Certo non è facile, perché se vuoi fare un passo in avanti, devi perdere l’equilibrio per un attimo, correndo il rischio di cadere; tuttavia, questo è l’unico modo per camminare e andare avanti. L’alternativa a tale rischio è quella di non muoversi, di mantenere la posizione, di attuare la tecnica calcistica, tutta italiana, del “catenaccio”, ergendosi a custodi fedeli di antiche memorie. Una teologia così, rallentata se non addirittura ferma, non serve a niente e a nessuno e vale tanto quanto un pezzo da museo, bello fin che si vuole, ma chiuso dentro una stanza. A questa teologia “bradicardica”, eccessivamente lenta, in difficoltà a esprimersi in maniera chiara e incisiva, segnata più dalla paura che dalla prudenza, si contrappone, secondo il Terzo Principio della Dinamica (o principio di azione e reazione), una teologia “tachicardica” che va invece troppo veloce rischiando delle pericolose quanto inutili fughe in avanti.
Festìna lente
Personalmente non mi sento attratto né da una né dall’altra prospettiva.
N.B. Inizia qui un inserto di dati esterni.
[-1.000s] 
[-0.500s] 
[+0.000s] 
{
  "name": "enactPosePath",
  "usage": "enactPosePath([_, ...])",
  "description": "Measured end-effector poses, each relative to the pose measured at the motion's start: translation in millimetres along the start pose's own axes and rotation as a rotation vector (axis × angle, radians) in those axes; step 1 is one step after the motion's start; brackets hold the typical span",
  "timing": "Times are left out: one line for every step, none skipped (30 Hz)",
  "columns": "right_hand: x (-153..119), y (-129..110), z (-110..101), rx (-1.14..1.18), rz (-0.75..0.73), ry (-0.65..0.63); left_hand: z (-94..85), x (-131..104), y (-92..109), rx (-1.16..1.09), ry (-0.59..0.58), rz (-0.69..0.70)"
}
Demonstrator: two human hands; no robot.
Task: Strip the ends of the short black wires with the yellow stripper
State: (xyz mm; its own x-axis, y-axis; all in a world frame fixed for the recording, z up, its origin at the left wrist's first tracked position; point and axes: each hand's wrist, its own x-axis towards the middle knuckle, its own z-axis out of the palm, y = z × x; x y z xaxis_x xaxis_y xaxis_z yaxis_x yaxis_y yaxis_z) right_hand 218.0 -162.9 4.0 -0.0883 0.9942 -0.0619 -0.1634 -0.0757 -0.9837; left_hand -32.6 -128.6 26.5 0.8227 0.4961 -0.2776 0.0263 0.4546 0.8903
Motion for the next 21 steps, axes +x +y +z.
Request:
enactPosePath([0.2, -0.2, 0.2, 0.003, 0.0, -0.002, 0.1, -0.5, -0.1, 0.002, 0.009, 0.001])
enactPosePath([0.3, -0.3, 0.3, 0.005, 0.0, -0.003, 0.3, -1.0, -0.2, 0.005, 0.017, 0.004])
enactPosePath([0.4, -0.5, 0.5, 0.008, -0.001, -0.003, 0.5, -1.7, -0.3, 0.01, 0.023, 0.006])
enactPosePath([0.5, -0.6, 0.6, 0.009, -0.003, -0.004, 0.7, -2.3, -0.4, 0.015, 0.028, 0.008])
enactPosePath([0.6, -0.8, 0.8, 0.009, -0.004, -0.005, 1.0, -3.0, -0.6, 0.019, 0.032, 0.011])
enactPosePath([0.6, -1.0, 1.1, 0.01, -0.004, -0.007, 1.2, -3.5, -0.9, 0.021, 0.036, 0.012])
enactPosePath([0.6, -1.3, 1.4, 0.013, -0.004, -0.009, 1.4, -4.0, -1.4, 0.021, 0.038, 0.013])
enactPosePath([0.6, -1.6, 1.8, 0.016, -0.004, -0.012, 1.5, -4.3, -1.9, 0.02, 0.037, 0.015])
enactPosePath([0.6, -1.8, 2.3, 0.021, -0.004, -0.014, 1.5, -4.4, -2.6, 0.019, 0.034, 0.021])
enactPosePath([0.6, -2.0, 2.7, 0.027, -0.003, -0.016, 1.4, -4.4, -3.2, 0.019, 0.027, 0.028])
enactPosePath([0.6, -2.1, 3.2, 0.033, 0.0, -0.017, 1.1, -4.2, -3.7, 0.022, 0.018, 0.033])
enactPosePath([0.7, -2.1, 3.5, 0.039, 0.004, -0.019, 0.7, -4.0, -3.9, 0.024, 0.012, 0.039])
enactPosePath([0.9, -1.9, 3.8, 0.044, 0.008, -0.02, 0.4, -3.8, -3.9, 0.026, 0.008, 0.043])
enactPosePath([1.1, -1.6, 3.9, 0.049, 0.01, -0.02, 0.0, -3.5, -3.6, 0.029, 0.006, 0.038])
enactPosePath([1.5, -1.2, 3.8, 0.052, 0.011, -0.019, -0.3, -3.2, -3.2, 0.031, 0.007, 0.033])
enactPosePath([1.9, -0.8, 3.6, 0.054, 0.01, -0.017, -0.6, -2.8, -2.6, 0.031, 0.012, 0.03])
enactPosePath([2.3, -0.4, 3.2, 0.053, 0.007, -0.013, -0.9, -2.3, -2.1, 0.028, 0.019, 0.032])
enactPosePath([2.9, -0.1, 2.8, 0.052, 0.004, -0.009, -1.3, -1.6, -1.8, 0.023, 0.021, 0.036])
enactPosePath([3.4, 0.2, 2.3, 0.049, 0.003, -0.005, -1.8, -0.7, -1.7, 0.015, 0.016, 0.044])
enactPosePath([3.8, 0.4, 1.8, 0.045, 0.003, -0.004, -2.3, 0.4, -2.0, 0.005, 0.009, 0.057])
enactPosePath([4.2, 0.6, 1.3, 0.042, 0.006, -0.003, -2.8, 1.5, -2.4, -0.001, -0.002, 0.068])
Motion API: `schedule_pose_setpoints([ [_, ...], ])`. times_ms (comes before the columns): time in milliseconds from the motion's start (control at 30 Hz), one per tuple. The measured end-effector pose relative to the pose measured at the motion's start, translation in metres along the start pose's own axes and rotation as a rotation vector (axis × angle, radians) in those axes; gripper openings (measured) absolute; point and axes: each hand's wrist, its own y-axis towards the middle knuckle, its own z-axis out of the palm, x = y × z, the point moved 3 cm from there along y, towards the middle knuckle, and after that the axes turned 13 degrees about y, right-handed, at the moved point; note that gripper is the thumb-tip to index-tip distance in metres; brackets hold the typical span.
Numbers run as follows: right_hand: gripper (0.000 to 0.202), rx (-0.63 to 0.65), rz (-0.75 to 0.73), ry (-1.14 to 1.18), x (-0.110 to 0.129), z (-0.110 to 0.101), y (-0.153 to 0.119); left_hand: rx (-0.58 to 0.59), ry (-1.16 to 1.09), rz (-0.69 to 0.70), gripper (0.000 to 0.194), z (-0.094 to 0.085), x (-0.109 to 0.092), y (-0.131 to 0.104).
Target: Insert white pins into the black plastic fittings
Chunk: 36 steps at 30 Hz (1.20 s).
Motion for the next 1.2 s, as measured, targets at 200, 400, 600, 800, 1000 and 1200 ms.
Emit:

Preferisco una teologia capace di mantenere il giusto ritmo, con coerenza e continuità, una teologia che sappia accompagnare il fluire della vita. Perché è proprio la vita, nel suo scorrere, a dettare il tempo, anche del pensiero teologico. Per questo sono dell’idea che la teologia dovrebbe assumere come motto la locuzione latina festìna lente, «affrettati lentamente, agisci senza indugi, ma con cautela». Si tratta di un ossimoro che invita ad agire con rapidità ma con prudenza, combinando efficienza e riflessione, e fu attribuito all’imperatore Augusto dallo storico Svetonio, che lo usava per esortare alla saggezza. Mi pare un’indicazione quanto mai appropriata, perché una velocità eccessiva distrugge il senso delle cose, una velocità troppo bassa genera un ingorgo che soffoca ogni movimento, tanto che sia l’accelerazione che la lentezza possono condurre entrambe alla fine della storia. Ecco perché mi piacerebbe una teologia che sa “affrettarsi lentamente” una teologia che procede con calma e riflessione, capace di stare nell’incrocio tra l’esperienza comune del tempo umano e la trasformazione del tempo attraverso la presenza del Risorto. Anche se si tratta di una posizione difficile e impegnativa, può generare grandi frutti: dal rapporto vitale con il tempo di Dio nasce un nuovo modo di vivere il tempo umano. Ed è qui, almeno per me, che risiede la forza e la bellezza di una teologia al ritmo della vita.